Tuesday, November 4, 2008

伦敦·晨

一杯星·巴克的拉铁,
一本吴英旭的《在罗马的阶梯上画画》,
一首首自挑的mp3精选,
我独自坐在 Canary Wharf 的广场,
细品伦敦迷蒙的早晨。
晨雾中的高楼大厦,
搭配着广场周围的菊花田,
一股莫名的感动油然而起。

无题

飞蛾扑火似的,
我在那被诅咒的诱惑中,
寻觅霎那间的快感,
以便填补空虚的心灵。

沉醉于自焚的亢奋状态,
我在焚烧的同时,
寻找瞬间的温暖,
以便慰籍被冰封了的知觉。

无论如何,终究短暂。
无论如何,终究空虚。
Excuses can be so convincing that they no longer sound like procrastination.

Monday, November 3, 2008

Strong is the ability to acknowledge problems and deal with it. Those who never encountered problems are not necessarily strong.

Sunday, November 2, 2008

Wandered along those alleys and lanes around Covent Garden.
Love the scene there in the evening.
Roads lighten up by fancy restaurants and pretty shops.
Street performers serenading outside Central Market.
The old buildings around painted a canvass full of magic.
I sit on the corner of the street,
dazzled by the beauty of Covent Garden.

Retail Therapy

Spending seems to be an effective method to relieve mild depression. At least, that is how it is for me. When you spend on things that you like, it's like "woosh", your problem is temporarily removed, just like how you are giving away your money. Then, you savour the goodies that you bought, convincing yourself that you really deserve it.

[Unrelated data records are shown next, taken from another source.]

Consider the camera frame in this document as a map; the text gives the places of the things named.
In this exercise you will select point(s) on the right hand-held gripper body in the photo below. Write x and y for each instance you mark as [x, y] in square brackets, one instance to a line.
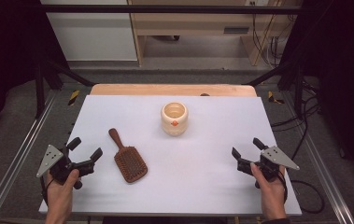
[274, 160]

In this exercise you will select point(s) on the black frame stand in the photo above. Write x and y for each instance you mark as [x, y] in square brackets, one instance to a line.
[298, 90]
[40, 90]

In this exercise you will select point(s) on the white cabinet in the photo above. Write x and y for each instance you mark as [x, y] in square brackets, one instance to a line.
[93, 34]

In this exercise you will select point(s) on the grey desk label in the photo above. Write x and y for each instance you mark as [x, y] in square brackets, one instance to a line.
[236, 30]

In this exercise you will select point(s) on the brown wooden hairbrush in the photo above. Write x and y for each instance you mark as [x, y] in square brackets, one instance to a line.
[130, 163]

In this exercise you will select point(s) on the person's right hand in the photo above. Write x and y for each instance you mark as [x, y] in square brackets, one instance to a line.
[272, 191]

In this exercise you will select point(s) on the cream ringed cup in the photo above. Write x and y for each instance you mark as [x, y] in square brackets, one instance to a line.
[174, 119]

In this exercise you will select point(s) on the yellow black floor tape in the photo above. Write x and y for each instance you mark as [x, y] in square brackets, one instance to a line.
[74, 97]
[272, 98]

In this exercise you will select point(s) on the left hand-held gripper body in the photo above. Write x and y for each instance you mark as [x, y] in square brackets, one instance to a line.
[60, 166]

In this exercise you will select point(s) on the black horizontal frame bar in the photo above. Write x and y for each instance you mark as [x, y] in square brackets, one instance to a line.
[165, 9]

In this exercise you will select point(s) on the aluminium floor rail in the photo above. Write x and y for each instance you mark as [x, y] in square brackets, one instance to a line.
[16, 161]
[324, 168]

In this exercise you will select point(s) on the person's left hand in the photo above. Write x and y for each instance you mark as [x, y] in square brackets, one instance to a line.
[59, 193]

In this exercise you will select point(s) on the light wooden table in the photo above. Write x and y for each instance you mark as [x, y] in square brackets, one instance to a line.
[171, 90]

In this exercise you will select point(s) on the white wall socket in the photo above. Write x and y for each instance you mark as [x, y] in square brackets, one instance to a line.
[257, 2]

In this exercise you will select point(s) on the dark curtain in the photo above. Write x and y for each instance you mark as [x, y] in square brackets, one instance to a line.
[346, 77]
[6, 56]

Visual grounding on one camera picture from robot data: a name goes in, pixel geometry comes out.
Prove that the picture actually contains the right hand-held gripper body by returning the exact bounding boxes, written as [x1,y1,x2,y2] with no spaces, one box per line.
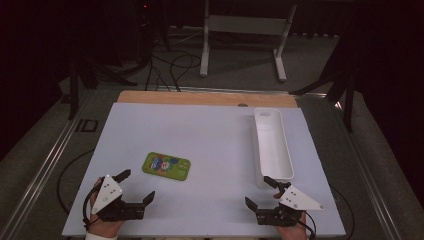
[255,185,325,227]

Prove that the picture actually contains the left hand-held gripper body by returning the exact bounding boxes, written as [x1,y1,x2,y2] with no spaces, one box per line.
[90,174,147,223]

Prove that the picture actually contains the green clown phone case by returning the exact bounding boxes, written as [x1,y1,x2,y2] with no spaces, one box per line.
[141,151,192,182]

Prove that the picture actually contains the white oblong plastic container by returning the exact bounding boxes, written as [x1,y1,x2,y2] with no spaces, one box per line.
[251,107,295,190]

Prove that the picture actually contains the person's right hand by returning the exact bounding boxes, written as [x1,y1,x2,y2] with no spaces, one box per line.
[273,192,308,240]

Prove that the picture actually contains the person's left hand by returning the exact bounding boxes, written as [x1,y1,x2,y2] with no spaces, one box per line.
[86,177,125,238]

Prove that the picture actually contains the black tripod stand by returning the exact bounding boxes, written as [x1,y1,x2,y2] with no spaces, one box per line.
[67,49,138,121]

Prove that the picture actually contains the black angled stand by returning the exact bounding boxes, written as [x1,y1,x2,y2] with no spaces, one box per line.
[289,29,359,134]

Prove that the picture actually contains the white metal stand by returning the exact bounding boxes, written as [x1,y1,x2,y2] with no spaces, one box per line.
[199,0,298,83]

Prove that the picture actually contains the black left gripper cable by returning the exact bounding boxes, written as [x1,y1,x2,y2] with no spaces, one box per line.
[82,184,103,232]

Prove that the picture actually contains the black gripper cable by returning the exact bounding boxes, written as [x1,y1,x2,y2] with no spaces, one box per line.
[301,210,318,240]
[82,184,103,232]

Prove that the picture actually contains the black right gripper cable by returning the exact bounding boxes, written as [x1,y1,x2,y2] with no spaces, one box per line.
[301,210,318,240]

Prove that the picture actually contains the black rectangular floor bracket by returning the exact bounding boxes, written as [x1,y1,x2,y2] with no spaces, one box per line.
[74,118,100,133]

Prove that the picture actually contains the metal floor rail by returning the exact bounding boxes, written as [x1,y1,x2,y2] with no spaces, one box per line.
[0,89,98,240]
[146,85,329,98]
[328,96,401,240]

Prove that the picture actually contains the black looped floor cable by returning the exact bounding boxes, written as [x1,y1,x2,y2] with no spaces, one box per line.
[169,53,203,93]

Was feeling kinda down yesterday, so bought myself a box of Charbonnel et walker's Pink Marc de Champagne Truffles for £9. Seriously, it was so bloody good! Perhaps even better than kkb's champagne truffle! I guess, to a certain degree, that helped with stimulating the release of endorphin.


Felt like pampering myself more after that. So, went to some restaurant around Soho by myself at 1.30am. Had a glass of Rioja Crianza (Spanish red), sticky toffee pudding and a Sicilian kiss (cocktail). Then, it suddenly hit me that how I missed the asap gang. Back then, every time when I wanted to go out and splurge, they will always go with me even though it is not in their best interest. They provided me with support and companionship. For that, I'm eternally grateful. Well, this whole splurging act cost me £27, not something that I can do everyday.

Alas, London! Quoting a friend of mine, "I think you are emo coz winter time. Depressing." I seriously wonder how much of it is due to the weather. It would be nice if I can put all the blame on it, but I know that is not the case. There are things that I really need to sort out by myself now. Like some serious adjustments and calibration. That's what I need utmost.